Starting at the line containing "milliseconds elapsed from" and ending at the line containing "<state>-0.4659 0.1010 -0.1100", print every line of the material below exactly, both ends included, and stop there.

RECORDS SUPPLIED START

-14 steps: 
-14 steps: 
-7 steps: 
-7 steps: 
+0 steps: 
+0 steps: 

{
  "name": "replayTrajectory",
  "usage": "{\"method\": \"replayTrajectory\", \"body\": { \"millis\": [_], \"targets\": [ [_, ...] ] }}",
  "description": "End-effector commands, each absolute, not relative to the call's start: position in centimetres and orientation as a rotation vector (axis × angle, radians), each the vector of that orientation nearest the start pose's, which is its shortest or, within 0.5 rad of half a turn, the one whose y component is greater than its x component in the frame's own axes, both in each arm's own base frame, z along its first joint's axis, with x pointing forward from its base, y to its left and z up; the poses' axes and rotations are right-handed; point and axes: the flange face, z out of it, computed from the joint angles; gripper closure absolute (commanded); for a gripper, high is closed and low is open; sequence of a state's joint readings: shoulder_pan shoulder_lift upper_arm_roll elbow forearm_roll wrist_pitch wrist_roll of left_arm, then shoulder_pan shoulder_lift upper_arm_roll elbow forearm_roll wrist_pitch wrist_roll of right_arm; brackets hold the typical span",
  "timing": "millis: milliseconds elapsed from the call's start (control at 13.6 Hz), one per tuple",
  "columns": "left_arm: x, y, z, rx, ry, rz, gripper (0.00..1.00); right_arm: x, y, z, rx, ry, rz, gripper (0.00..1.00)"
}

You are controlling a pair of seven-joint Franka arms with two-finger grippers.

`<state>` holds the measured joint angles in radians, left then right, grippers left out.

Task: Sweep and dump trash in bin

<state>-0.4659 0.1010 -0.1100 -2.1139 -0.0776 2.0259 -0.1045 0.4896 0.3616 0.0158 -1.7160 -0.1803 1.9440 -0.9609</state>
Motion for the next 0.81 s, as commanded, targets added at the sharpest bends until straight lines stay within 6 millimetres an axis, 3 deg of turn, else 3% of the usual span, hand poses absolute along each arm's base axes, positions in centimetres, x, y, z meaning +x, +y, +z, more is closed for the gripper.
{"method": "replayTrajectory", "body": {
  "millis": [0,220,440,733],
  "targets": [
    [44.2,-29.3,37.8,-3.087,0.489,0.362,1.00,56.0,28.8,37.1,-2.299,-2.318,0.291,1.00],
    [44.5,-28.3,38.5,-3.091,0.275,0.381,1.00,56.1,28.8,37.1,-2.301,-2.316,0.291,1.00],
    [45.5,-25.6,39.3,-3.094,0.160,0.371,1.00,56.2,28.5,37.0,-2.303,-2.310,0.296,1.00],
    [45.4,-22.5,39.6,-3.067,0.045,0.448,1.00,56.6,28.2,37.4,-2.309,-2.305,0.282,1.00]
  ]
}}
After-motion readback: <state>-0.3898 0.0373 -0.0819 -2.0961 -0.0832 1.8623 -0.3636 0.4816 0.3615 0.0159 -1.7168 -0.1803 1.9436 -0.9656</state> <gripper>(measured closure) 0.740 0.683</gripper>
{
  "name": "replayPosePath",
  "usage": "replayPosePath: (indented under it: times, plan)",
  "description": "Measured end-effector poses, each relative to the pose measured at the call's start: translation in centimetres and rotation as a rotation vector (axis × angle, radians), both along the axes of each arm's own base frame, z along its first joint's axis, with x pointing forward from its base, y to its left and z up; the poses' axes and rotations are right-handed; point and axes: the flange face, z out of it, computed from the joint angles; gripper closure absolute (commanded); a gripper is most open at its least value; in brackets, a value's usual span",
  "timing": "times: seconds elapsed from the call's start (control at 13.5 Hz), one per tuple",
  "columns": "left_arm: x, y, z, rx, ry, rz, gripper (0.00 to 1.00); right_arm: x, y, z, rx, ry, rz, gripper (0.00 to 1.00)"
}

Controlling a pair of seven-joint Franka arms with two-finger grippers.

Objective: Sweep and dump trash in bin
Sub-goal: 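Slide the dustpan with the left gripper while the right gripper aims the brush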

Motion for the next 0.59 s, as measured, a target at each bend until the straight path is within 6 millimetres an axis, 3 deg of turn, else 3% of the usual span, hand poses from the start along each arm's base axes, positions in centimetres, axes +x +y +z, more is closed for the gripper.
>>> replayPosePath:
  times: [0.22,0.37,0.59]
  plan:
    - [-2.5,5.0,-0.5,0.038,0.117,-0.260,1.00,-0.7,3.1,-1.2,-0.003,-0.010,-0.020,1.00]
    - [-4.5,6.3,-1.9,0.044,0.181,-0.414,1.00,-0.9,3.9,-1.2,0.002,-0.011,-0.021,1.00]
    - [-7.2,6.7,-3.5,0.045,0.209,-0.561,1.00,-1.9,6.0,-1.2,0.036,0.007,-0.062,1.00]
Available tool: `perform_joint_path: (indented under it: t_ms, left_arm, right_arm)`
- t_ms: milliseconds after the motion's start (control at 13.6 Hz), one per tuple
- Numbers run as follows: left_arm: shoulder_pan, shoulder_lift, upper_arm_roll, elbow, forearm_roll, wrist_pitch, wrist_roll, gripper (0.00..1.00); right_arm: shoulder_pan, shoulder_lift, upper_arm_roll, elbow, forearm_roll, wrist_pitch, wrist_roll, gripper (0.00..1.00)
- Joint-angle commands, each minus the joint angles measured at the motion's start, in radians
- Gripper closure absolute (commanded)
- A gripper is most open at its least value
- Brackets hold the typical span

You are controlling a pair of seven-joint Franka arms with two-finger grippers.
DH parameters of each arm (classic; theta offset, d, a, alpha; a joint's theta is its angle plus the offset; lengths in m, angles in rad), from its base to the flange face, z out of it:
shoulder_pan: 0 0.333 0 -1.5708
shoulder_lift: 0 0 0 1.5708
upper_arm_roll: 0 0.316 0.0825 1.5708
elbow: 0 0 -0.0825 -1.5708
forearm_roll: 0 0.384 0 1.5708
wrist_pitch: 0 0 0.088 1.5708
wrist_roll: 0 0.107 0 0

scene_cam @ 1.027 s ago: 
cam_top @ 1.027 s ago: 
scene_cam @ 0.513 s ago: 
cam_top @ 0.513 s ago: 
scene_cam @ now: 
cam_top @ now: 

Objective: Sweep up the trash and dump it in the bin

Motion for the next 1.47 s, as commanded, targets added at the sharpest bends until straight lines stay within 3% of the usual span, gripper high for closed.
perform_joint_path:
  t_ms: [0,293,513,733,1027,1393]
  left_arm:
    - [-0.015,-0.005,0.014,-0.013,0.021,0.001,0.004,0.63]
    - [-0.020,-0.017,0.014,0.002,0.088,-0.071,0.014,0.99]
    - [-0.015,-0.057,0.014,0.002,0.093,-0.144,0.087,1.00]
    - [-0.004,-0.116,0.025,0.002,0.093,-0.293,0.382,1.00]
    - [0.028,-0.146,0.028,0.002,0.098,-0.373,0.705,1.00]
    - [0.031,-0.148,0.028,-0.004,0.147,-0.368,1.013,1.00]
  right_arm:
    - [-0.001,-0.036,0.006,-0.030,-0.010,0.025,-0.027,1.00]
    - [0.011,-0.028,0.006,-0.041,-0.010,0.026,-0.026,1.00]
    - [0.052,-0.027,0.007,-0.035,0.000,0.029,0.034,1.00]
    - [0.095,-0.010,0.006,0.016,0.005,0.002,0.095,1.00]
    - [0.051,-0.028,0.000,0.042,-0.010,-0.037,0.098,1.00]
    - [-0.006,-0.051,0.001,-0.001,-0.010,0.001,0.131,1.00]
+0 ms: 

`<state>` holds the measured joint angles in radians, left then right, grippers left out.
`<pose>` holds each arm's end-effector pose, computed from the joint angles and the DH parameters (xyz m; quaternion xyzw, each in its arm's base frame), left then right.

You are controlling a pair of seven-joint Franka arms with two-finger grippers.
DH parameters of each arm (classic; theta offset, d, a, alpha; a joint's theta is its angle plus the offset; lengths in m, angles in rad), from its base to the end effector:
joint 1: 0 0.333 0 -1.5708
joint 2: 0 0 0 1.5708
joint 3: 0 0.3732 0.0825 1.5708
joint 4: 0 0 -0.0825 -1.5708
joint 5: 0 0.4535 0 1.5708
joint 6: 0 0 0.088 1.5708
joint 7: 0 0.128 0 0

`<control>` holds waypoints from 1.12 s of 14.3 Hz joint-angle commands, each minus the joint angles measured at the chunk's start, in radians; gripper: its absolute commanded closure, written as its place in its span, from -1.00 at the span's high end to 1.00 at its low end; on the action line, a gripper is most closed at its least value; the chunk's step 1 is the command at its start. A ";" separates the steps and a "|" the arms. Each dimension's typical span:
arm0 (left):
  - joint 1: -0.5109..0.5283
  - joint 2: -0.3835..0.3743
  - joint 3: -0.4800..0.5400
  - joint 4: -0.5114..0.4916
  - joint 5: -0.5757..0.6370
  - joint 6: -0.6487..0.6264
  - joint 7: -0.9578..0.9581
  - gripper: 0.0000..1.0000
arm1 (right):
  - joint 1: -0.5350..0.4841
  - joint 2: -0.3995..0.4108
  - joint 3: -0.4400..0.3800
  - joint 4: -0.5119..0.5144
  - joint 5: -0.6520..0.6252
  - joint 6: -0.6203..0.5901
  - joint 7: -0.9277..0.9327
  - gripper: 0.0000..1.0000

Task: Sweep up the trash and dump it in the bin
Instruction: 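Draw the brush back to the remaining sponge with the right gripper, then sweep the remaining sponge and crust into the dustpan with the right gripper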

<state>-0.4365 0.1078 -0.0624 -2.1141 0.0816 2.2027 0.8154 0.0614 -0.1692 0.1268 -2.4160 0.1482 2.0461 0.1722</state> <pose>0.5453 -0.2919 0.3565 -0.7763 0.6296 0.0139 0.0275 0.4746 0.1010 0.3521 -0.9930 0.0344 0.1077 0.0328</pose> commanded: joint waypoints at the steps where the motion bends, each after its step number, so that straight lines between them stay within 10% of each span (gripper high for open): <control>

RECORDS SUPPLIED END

◆ **YOUR SOLUTION**:
  "timing": "millis: milliseconds elapsed from the call's start (control at 13.6 Hz), one per tuple",
  "columns": "left_arm: x, y, z, rx, ry, rz, gripper (0.00..1.00); right_arm: x, y, z, rx, ry, rz, gripper (0.00..1.00)"
}

You are controlling a pair of seven-joint Franka arms with two-finger grippers.

`<state>` holds the measured joint angles in radians, left then right, grippers left out.

Task: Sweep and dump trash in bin

<state>-0.4659 0.1010 -0.1100 -2.1139 -0.0776 2.0259 -0.1045 0.4896 0.3616 0.0158 -1.7160 -0.1803 1.9440 -0.9609</state>

The answer requires no additions.